Why did you choose to publish in Green Chemistry?
The readership knows that all papers must pass a rigorous evaluation of “greenness”; that if a paper is published in this journal, the work represents truly environmentally sound chemistry. Hence, as the world begins to shift towards sustainability, papers in Green Chemistry will take on a special meaning: they represent environmentally friendly processes that are in line with the future, encouraging an awareness that must be eventually considered in all that we as chemists do.
What do you think the Green Chemistry journal has done well in the past 25 years, and what do you think are the main challenges our community will face in the next 25 years?
The most important action that this journal has taken in my view these past 25 years is its claim to the field: it was an incredibly timely to claim its title: Green Chemistry. This alone tells the reader all that one needs to know! Other journals getting into the area realize this, and have been/are trying desperately to compete; to find a way to get a similar meaning across. And while certain markets might allow for this competition, the reality is that Green Chemistry highlights the chemistry of the future.
The main challenges over the next 25 years are not in terms of the chemistry that appears in this journal, or any other journal catering to this area. New technologies will be developed and added to a growing toolbox. The problem that has been and is likely to remain is: people. The science is there, and it will continue to get better. But people can get in the way: egos, money, changing regulations, job security, etc.

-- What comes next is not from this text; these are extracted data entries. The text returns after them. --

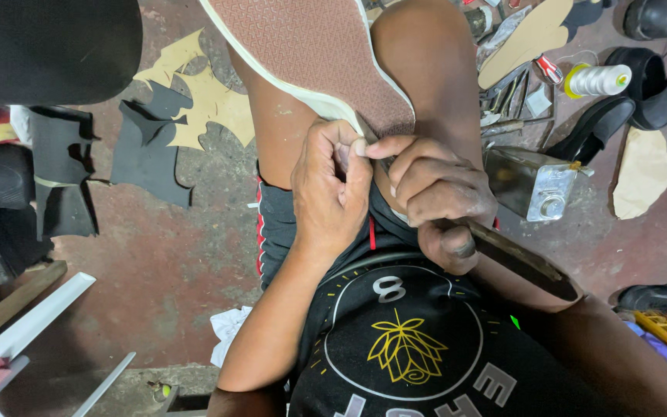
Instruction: The person scrapes and prepares the sole of a shoe using a handheld blade while holding the shoe on their lap, occasionally applying glue to the surfaces.
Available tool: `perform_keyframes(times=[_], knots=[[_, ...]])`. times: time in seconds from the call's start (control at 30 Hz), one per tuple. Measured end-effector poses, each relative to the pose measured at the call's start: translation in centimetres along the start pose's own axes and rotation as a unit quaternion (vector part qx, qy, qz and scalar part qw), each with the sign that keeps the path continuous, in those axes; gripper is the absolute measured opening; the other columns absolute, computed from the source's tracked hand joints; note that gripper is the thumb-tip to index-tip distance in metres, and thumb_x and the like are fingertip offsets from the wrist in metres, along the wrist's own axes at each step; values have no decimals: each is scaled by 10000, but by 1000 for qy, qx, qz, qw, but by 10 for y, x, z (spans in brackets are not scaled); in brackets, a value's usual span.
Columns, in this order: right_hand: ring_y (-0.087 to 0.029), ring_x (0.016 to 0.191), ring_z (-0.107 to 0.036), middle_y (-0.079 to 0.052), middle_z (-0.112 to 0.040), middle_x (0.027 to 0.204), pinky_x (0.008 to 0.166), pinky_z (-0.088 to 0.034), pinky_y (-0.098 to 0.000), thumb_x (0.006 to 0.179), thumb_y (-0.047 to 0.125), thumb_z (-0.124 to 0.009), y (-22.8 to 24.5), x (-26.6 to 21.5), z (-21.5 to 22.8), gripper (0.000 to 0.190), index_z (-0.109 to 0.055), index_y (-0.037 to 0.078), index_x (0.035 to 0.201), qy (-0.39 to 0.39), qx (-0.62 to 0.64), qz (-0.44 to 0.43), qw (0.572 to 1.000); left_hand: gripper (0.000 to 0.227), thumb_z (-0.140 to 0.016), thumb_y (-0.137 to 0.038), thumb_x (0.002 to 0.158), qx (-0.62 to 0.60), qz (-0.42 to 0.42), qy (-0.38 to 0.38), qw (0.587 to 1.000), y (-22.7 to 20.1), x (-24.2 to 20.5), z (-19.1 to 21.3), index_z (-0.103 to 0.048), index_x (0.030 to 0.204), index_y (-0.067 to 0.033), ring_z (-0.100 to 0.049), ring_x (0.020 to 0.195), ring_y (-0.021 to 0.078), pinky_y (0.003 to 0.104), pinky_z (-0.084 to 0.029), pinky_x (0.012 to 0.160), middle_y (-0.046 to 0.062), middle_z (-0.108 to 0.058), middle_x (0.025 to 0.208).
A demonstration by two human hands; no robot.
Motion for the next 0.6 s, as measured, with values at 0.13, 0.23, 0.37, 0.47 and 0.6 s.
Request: perform_keyframes(times=[0.13, 0.23, 0.37, 0.47, 0.6], knots=[[-270, 681, -569, -89, -543, 695, 905, -581, -599, 1111, 444, -400, -3, -2, -1, 556, -538, 15, 786, 36, -11, 37, 999, 81, -606, -80, 1064, -1, -1, 1, 1000, -2, -1, -1, -530, 1059, -53, -500, 720, 142, 309, -466, 682, 44, -516, 858], [-287, 664, -572, -86, -540, 680, 867, -566, -573, 1107, 396, -430, 9, -4, -5, 514, -556, 20, 780, 83, -39, 38, 995, 82, -606, -86, 1065, -3, 1, 5, 1000, 0, 2, -4, -532, 1054, -52, -504, 699, 139, 314, -462, 674, 46, -520, 850], [-285, 669, -576, -74, -527, 679, 889, -569, -553, 1112, 419, -443, 14, -1, -7, 520, -554, 35, 780, 86, -53, -3, 995, 105, -600, -107, 1075, 8, -8, 0, 1000, 1, 1, -5, -514, 1062, -48, -511, 698, 140, 317, -468, 676, 50, -520, 863], [-325, 685, -582, -117, -543, 696, 890, -559, -565, 1132, 379, -434, 4, 2, -3, 516, -559, 9, 794, 85, -52, 9, 995, 123, -606, -117, 1086, 0, -31, -6, 999, 1, 2, -7, -506, 1084, -45, -522, 738, 156, 325, -479, 704, 51, -525, 880], [-252, 641, -548, -66, -513, 658, 878, -576, -552, 1105, 417, -417, 3, -4, 4, 523, -540, 41, 762, 34, 2, -10, 999, 94, -599, -95, 1056, 7, -4, 0, 1000, 6, 1, -7, -520, 1050, -44, -509, 683, 158, 326, -461, 666, 54, -507, 829]])
Point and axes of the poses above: each hand's wrist, its own x-axis towards the middle knuckle, its own z-axis out of the back of the hand, y = z × x, the point moved 6 cm from there along x, towards the middle knuckle
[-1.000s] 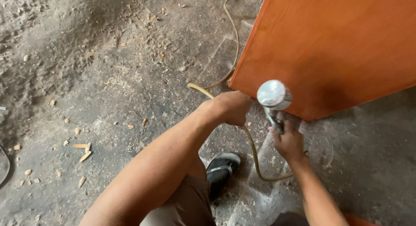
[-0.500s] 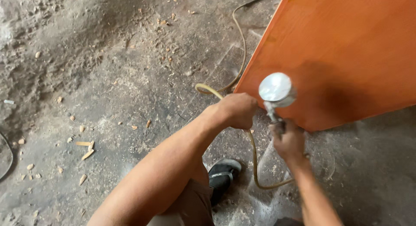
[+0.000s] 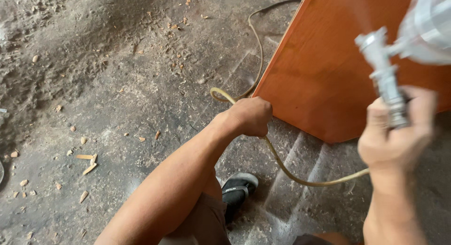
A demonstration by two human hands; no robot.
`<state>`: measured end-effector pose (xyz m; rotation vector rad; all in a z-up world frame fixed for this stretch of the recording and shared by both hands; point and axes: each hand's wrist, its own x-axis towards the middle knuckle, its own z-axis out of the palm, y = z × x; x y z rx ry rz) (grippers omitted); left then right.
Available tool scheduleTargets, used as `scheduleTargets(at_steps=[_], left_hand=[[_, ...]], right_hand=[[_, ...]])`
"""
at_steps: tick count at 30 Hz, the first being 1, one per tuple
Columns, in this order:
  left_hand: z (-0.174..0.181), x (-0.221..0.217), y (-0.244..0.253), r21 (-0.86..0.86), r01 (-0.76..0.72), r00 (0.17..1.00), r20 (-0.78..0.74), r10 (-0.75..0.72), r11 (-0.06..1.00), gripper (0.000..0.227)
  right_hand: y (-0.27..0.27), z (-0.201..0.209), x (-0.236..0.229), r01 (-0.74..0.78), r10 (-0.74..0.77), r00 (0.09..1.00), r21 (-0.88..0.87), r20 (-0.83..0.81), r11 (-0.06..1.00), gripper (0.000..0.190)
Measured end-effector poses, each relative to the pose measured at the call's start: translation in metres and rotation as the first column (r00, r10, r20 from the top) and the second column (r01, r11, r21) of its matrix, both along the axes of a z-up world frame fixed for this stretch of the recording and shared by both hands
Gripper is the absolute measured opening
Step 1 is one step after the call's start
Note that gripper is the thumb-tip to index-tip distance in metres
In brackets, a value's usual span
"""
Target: The person sprays a finish onto wooden furniture pieces using a spray gun connected to an air compressor hose, moving the gun in steady strokes across the surfaces.
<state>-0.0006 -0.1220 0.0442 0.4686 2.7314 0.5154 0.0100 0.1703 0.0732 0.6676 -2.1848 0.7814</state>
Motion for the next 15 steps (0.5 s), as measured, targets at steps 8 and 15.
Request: scheduleTargets(at_steps=[8, 15], left_hand=[[0.006, -0.001, 0.002, 0.006, -0.001, 0.999, 0.038, 0.001, 1.0, 0.012], [-0.005, -0.003, 0.0, -0.024, 0.041, 0.999, 0.024, -0.04, 0.999, 0.016]], right_hand=[[-0.019, 0.011, -0.029, -0.12, 0.118, 0.993, -0.139, -0.023, 0.983, 0.048], [-0.059, -0.041, -0.04, -0.007, 0.016, 0.978, -0.047, 0.207, 0.999, 0.046]])
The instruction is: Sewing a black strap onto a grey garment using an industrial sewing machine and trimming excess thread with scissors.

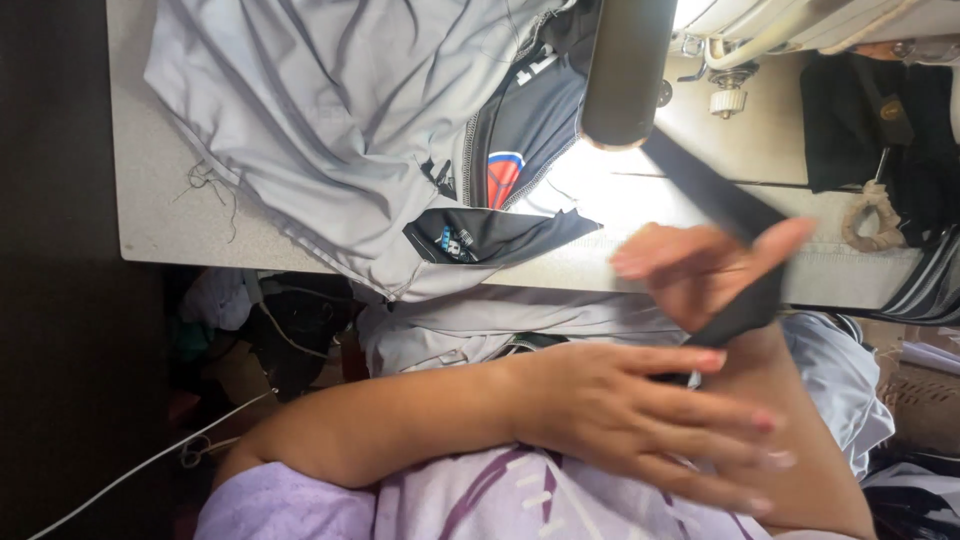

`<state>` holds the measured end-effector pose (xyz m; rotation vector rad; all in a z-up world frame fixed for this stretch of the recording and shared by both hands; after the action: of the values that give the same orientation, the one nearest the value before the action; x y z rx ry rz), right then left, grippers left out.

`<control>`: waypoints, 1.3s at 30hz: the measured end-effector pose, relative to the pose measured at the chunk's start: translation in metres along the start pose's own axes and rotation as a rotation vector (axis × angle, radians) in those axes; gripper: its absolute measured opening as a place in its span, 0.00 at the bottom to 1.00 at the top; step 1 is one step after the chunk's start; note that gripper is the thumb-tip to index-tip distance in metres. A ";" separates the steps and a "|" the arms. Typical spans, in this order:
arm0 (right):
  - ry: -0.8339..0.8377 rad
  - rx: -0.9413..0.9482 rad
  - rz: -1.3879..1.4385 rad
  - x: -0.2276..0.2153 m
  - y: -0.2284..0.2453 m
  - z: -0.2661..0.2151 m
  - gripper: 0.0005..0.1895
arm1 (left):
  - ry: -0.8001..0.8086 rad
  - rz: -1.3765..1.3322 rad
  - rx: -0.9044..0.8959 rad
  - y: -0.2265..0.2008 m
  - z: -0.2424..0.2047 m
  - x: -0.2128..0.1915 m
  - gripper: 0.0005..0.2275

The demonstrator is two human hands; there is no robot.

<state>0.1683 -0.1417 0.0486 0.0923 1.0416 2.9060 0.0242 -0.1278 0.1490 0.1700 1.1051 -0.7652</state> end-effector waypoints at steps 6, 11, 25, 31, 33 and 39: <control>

This is the problem that Green Chemistry, and all journals dedicated to this essential field, must solve. This can be done, over time, with creative thinking, some financial backing, and a lot of effort. The success stories need to be told to a broad audience, and positioned in a way that makes each personal, with which the people reading/listening identify and have influence. We may never have a better chance to do this than today, with sustainability being a buzzword, and especially, climate change on most minds. But will we?
The Lipshutz research group
The Lipshutz research group continues to develop new technologies in green chemistry, with the specific goal being to get organic solvents out of organic reactioons, as organic solvents are, by far, responsible for most of the organic waste created by the chemical enterprise, and derive mainly from finite petroleum reserves. To accomplish this goal, the concept of “designer” surfactants has been introduced within the area of aqueous micellar catalysis. The nanoparticles that form in water from these amphiphiles act as nanoreactors, enabling key transition metal-catalyzed cross-couplings, and many other reactions, to be carried out in water under mild conditions.
The group has also focused its attention on developing new catalysts for key Pd- and several other transition metal-catalyzed reactions that enable C-C, C-N, and C-H bond formation typically at the parts per million level of the metal. Most recently, these newly developed technologies in chemo catalysis are being merged with enzymatic processes, done in tandem in 1-pot, and all in water.